§ Activity:
Apart from the pictures, the listing is to be returned exactly.

§ Dataset records:
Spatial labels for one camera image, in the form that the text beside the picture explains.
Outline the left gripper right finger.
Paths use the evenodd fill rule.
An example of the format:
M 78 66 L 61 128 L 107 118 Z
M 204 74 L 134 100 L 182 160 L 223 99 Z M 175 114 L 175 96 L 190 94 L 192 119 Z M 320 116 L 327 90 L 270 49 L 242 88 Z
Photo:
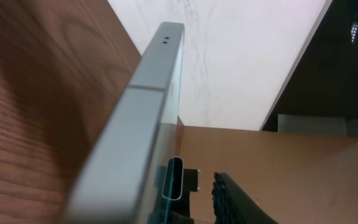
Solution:
M 277 224 L 225 172 L 215 172 L 213 189 L 217 224 Z

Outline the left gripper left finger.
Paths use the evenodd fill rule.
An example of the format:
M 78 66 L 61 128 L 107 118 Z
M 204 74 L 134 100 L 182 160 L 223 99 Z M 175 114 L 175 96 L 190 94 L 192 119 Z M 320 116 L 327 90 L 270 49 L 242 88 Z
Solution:
M 181 197 L 171 202 L 168 212 L 168 224 L 194 224 L 190 217 L 190 193 L 198 191 L 198 169 L 184 169 L 181 180 Z

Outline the smartphone with teal screen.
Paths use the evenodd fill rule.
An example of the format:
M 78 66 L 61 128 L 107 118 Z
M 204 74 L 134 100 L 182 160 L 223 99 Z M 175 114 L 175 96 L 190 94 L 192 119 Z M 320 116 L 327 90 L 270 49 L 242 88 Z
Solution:
M 107 119 L 63 223 L 166 223 L 173 195 L 185 26 L 163 22 Z

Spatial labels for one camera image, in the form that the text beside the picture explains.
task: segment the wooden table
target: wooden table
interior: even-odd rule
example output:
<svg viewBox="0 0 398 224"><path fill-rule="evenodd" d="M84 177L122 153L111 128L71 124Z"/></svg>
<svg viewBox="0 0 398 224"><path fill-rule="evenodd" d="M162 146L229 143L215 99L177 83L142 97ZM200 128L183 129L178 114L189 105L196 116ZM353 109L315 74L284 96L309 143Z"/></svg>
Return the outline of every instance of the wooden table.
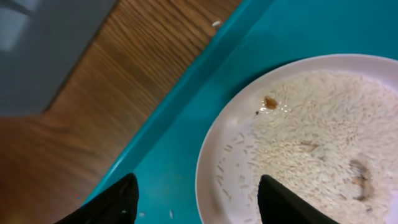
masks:
<svg viewBox="0 0 398 224"><path fill-rule="evenodd" d="M51 107L0 119L0 223L76 210L241 0L121 0Z"/></svg>

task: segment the rice
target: rice
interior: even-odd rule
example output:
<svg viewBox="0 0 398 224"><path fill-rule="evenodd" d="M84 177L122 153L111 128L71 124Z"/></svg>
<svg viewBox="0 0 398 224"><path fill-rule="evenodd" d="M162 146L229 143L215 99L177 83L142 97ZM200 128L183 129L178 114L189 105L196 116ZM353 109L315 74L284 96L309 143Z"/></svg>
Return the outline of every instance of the rice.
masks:
<svg viewBox="0 0 398 224"><path fill-rule="evenodd" d="M271 83L254 117L254 177L269 174L339 223L384 223L398 189L398 96L358 73L312 71ZM358 171L369 170L373 194L358 200Z"/></svg>

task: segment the brown wooden floor
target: brown wooden floor
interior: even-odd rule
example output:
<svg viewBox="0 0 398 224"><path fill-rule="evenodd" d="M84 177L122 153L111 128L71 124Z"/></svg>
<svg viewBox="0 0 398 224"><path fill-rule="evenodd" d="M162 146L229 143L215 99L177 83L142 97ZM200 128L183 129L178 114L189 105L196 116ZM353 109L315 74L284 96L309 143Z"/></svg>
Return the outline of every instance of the brown wooden floor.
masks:
<svg viewBox="0 0 398 224"><path fill-rule="evenodd" d="M50 109L0 119L0 223L76 210L241 0L121 0Z"/></svg>

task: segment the white rice
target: white rice
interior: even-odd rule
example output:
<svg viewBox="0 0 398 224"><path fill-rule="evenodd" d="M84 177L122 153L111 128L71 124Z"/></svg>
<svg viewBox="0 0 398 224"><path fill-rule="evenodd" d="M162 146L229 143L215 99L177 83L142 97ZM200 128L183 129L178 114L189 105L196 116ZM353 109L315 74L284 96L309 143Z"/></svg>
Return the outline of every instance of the white rice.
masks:
<svg viewBox="0 0 398 224"><path fill-rule="evenodd" d="M339 223L384 223L398 190L397 93L357 73L314 71L271 83L262 96L279 105L254 118L255 178L271 175ZM355 199L352 159L370 170L368 200Z"/></svg>

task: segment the wooden surface
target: wooden surface
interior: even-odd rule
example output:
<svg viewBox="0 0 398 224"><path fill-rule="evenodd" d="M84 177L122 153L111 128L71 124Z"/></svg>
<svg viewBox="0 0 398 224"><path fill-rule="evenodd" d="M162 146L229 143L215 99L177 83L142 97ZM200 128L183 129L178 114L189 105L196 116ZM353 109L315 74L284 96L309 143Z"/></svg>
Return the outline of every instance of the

§ Written answer:
Spatial labels for one camera image, in the form that the text beside the picture explains.
Outline the left gripper right finger.
Paths use the evenodd fill rule.
An example of the format:
M 78 66 L 61 128 L 107 118 Z
M 204 74 L 134 100 L 182 160 L 223 99 Z M 175 114 L 175 96 L 190 94 L 192 119 Z M 320 116 L 327 90 L 270 49 L 242 88 Z
Photo:
Solution:
M 277 224 L 225 172 L 215 172 L 213 189 L 217 224 Z

Outline the left gripper left finger.
Paths use the evenodd fill rule.
An example of the format:
M 78 66 L 61 128 L 107 118 Z
M 204 74 L 134 100 L 182 160 L 223 99 Z M 175 114 L 175 96 L 190 94 L 192 119 Z M 320 116 L 327 90 L 270 49 L 242 88 Z
Solution:
M 181 197 L 171 202 L 168 212 L 168 224 L 194 224 L 190 217 L 190 193 L 198 191 L 198 169 L 184 169 L 181 180 Z

Outline the smartphone with teal screen.
Paths use the evenodd fill rule.
An example of the format:
M 78 66 L 61 128 L 107 118 Z
M 204 74 L 134 100 L 182 160 L 223 99 Z M 175 114 L 175 96 L 190 94 L 192 119 Z M 320 116 L 327 90 L 270 49 L 242 88 Z
Solution:
M 107 119 L 63 223 L 166 223 L 173 195 L 185 26 L 163 22 Z

Spatial labels for one camera image, in the form that the text beside the picture explains.
task: segment the wooden table
target: wooden table
interior: even-odd rule
example output:
<svg viewBox="0 0 398 224"><path fill-rule="evenodd" d="M84 177L122 153L111 128L71 124Z"/></svg>
<svg viewBox="0 0 398 224"><path fill-rule="evenodd" d="M162 146L229 143L215 99L177 83L142 97ZM200 128L183 129L178 114L189 105L196 116ZM353 109L315 74L284 96L309 143Z"/></svg>
Return the outline of every instance of the wooden table.
masks:
<svg viewBox="0 0 398 224"><path fill-rule="evenodd" d="M51 107L0 119L0 223L76 210L241 0L121 0Z"/></svg>

task: segment the rice
target: rice
interior: even-odd rule
example output:
<svg viewBox="0 0 398 224"><path fill-rule="evenodd" d="M84 177L122 153L111 128L71 124Z"/></svg>
<svg viewBox="0 0 398 224"><path fill-rule="evenodd" d="M162 146L229 143L215 99L177 83L142 97ZM200 128L183 129L178 114L189 105L196 116ZM353 109L315 74L284 96L309 143Z"/></svg>
Return the outline of every instance of the rice.
masks:
<svg viewBox="0 0 398 224"><path fill-rule="evenodd" d="M271 83L254 117L254 177L269 174L339 223L384 223L398 189L398 96L358 73L312 71ZM358 171L369 170L373 194L358 200Z"/></svg>

task: segment the brown wooden floor
target: brown wooden floor
interior: even-odd rule
example output:
<svg viewBox="0 0 398 224"><path fill-rule="evenodd" d="M84 177L122 153L111 128L71 124Z"/></svg>
<svg viewBox="0 0 398 224"><path fill-rule="evenodd" d="M162 146L229 143L215 99L177 83L142 97ZM200 128L183 129L178 114L189 105L196 116ZM353 109L315 74L284 96L309 143Z"/></svg>
Return the outline of every instance of the brown wooden floor.
masks:
<svg viewBox="0 0 398 224"><path fill-rule="evenodd" d="M50 109L0 119L0 223L76 210L241 0L121 0Z"/></svg>

task: segment the white rice
target: white rice
interior: even-odd rule
example output:
<svg viewBox="0 0 398 224"><path fill-rule="evenodd" d="M84 177L122 153L111 128L71 124Z"/></svg>
<svg viewBox="0 0 398 224"><path fill-rule="evenodd" d="M162 146L229 143L215 99L177 83L142 97ZM200 128L183 129L178 114L189 105L196 116ZM353 109L315 74L284 96L309 143Z"/></svg>
Return the outline of every instance of the white rice.
masks:
<svg viewBox="0 0 398 224"><path fill-rule="evenodd" d="M339 223L384 223L398 190L397 93L357 73L314 71L271 83L262 96L279 105L254 118L255 178L271 175ZM355 199L352 159L370 170L368 200Z"/></svg>

task: segment the wooden surface
target: wooden surface
interior: even-odd rule
example output:
<svg viewBox="0 0 398 224"><path fill-rule="evenodd" d="M84 177L122 153L111 128L71 124Z"/></svg>
<svg viewBox="0 0 398 224"><path fill-rule="evenodd" d="M162 146L229 143L215 99L177 83L142 97ZM200 128L183 129L178 114L189 105L196 116ZM353 109L315 74L284 96L309 143Z"/></svg>
Return the outline of every instance of the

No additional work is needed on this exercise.